- Exercise requirements -
Would you please restate all of the data exactly?

- Data supplied -
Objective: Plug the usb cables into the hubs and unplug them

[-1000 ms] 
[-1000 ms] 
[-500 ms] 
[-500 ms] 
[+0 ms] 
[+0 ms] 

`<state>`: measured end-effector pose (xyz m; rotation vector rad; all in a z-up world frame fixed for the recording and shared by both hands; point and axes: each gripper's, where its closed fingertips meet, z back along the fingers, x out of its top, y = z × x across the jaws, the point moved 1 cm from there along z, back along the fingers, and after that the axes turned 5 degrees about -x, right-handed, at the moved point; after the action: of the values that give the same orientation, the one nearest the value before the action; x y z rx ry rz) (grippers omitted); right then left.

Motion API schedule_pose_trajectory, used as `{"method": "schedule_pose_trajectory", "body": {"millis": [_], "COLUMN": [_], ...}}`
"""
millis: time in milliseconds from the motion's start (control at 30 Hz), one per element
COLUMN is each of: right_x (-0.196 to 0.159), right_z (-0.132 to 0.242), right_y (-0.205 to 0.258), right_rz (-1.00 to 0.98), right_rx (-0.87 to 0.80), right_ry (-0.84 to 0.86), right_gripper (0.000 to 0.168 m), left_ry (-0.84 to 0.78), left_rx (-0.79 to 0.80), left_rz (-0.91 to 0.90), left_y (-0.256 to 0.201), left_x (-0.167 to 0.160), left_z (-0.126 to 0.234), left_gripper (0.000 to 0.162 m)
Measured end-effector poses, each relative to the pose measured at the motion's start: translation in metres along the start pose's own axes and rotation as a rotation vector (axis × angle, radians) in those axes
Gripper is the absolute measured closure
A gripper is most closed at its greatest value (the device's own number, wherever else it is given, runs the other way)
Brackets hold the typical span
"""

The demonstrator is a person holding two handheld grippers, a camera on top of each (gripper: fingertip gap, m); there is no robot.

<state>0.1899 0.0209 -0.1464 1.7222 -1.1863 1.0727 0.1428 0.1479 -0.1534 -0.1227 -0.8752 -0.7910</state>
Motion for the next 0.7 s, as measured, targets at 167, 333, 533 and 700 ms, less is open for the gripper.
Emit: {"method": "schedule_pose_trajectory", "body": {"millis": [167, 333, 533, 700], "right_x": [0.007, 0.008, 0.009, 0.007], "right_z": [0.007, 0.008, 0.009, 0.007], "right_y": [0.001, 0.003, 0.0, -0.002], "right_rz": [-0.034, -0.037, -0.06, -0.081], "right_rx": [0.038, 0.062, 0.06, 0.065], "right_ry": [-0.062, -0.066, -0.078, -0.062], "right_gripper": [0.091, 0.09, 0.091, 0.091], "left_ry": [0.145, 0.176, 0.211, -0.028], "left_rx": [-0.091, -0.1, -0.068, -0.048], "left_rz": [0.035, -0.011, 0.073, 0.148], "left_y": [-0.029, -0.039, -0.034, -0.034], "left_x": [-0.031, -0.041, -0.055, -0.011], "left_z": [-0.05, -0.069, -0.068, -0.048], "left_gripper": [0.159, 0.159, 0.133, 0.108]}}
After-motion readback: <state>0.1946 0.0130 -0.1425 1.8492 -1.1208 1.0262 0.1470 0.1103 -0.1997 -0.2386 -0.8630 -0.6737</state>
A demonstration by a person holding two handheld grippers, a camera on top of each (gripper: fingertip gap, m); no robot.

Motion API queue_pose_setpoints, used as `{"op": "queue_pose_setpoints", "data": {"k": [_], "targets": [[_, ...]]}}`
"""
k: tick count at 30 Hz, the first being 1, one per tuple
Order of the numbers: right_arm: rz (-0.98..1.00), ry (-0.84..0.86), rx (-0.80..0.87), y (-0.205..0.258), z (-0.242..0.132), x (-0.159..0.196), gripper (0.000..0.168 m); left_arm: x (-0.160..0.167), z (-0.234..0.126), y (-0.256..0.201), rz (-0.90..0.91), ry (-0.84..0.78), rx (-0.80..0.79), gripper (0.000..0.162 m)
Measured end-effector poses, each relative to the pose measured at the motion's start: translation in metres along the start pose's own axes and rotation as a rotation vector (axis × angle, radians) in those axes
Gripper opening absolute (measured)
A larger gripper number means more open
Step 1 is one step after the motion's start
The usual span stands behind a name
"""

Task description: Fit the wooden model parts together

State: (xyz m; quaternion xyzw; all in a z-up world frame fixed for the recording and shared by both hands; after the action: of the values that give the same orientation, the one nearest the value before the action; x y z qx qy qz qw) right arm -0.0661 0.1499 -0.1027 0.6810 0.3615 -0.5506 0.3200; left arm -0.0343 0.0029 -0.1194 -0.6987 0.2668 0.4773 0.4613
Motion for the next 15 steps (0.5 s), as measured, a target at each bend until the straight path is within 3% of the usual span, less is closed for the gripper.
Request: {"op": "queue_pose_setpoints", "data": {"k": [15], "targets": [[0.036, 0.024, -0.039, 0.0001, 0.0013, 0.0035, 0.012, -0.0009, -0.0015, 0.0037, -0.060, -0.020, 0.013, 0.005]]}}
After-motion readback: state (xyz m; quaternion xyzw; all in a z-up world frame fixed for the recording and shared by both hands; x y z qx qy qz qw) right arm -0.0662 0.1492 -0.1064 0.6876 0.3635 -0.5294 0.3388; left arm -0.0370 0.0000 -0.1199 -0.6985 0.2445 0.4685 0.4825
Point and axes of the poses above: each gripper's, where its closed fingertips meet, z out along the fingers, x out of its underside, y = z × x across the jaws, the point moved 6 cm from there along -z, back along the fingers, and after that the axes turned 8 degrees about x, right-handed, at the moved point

- Result of this exercise -
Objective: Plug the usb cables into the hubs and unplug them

[-1000 ms] 
[-1000 ms] 
[-500 ms] 
[-500 ms] 
[+0 ms] 
[+0 ms] 

`<state>`: measured end-effector pose (xyz m; rotation vector rad; all in a z-up world frame fixed for the recording and shared by both hands; point and axes: each gripper's, where its closed fingertips meet, z back along the fingers, x out of its top, y = z × x across the jaws, the point moved 1 cm from there along z, back along the fingers, and after that the axes turned 5 degrees about -x, right-handed, at the moved point; after the action: of the values that give the same orientation, the one nearest the value before the action; x y z rx ry rz) (grippers omitted); right then left.

Motion API schedule_pose_trajectory, used as `{"method": "schedule_pose_trajectory", "body": {"millis": [_], "COLUMN": [_], ...}}`
"""
millis: time in milliseconds from the motion's start (control at 30 Hz), one per element
COLUMN is each of: right_x (-0.196 to 0.159), right_z (-0.132 to 0.242), right_y (-0.205 to 0.258), right_rz (-1.00 to 0.98), right_rx (-0.87 to 0.80), right_ry (-0.84 to 0.86), right_gripper (0.000 to 0.168 m), left_ry (-0.84 to 0.78), left_rx (-0.79 to 0.80), left_rz (-0.91 to 0.90), left_y (-0.256 to 0.201), left_x (-0.167 to 0.160), left_z (-0.126 to 0.234), left_gripper (0.000 to 0.162 m)
Measured end-effector poses, each relative to the pose measured at the motion's start: translation in metres along the start pose's own axes and rotation as a rotation vector (axis × angle, radians) in those axes
Gripper is the absolute measured closure
A gripper is most closed at its greatest value (the device's own number, wherever else it is given, runs the other way)
Brackets hold the typical span
"""

The demonstrator is a person holding two handheld grippers, a camera on top of each (gripper: fingertip gap, m); there is no robot.

<state>0.1899 0.0209 -0.1464 1.7222 -1.1863 1.0727 0.1428 0.1479 -0.1534 -0.1227 -0.8752 -0.7910</state>
Motion for the next 0.7 s, as measured, targets at 167, 333, 533 and 700 ms, less is open for the gripper.
Emit: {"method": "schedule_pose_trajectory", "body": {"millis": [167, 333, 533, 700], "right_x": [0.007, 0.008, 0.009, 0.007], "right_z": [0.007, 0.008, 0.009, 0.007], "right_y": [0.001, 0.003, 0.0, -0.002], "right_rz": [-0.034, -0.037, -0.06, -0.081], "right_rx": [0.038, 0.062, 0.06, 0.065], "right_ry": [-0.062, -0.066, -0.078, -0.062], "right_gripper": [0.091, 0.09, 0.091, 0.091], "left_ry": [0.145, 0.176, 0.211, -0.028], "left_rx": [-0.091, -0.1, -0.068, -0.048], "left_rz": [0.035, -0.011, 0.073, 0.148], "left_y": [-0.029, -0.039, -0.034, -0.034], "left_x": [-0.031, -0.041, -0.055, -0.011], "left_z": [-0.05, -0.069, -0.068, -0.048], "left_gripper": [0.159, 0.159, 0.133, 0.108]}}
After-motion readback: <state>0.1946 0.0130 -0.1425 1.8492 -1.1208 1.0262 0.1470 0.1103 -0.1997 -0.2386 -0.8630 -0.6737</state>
A demonstration by a person holding two handheld grippers, a camera on top of each (gripper: fingertip gap, m); no robot.

Motion API queue_pose_setpoints, used as `{"op": "queue_pose_setpoints", "data": {"k": [_], "targets": [[_, ...]]}}`
"""
k: tick count at 30 Hz, the first being 1, one per tuple
Order of the numbers: right_arm: rz (-0.98..1.00), ry (-0.84..0.86), rx (-0.80..0.87), y (-0.205..0.258), z (-0.242..0.132), x (-0.159..0.196), gripper (0.000..0.168 m); left_arm: x (-0.160..0.167), z (-0.234..0.126), y (-0.256..0.201), rz (-0.90..0.91), ry (-0.84..0.78), rx (-0.80..0.79), gripper (0.000..0.162 m)
Measured end-effector poses, each relative to the pose measured at the motion's start: translation in metres along the start pose's own axes and rotation as a rotation vector (axis × angle, radians) in those axes
Gripper opening absolute (measured)
A larger gripper number means more open
Step 1 is one step after the motion's start
The usual span stands behind a name
"""

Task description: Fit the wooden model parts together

State: (xyz m; quaternion xyzw; all in a z-up world frame fixed for the recording and shared by both hands; after the action: of the values that give the same orientation, the one nearest the value before the action; x y z qx qy qz qw) right arm -0.0661 0.1499 -0.1027 0.6810 0.3615 -0.5506 0.3200; left arm -0.0343 0.0029 -0.1194 -0.6987 0.2668 0.4773 0.4613
Motion for the next 15 steps (0.5 s), as measured, a target at each bend until the straight path is within 3% of the usual span, less is closed for the gripper.
Request: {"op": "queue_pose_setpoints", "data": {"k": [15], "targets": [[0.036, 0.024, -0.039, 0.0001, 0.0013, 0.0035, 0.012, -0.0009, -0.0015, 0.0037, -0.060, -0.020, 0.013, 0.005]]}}
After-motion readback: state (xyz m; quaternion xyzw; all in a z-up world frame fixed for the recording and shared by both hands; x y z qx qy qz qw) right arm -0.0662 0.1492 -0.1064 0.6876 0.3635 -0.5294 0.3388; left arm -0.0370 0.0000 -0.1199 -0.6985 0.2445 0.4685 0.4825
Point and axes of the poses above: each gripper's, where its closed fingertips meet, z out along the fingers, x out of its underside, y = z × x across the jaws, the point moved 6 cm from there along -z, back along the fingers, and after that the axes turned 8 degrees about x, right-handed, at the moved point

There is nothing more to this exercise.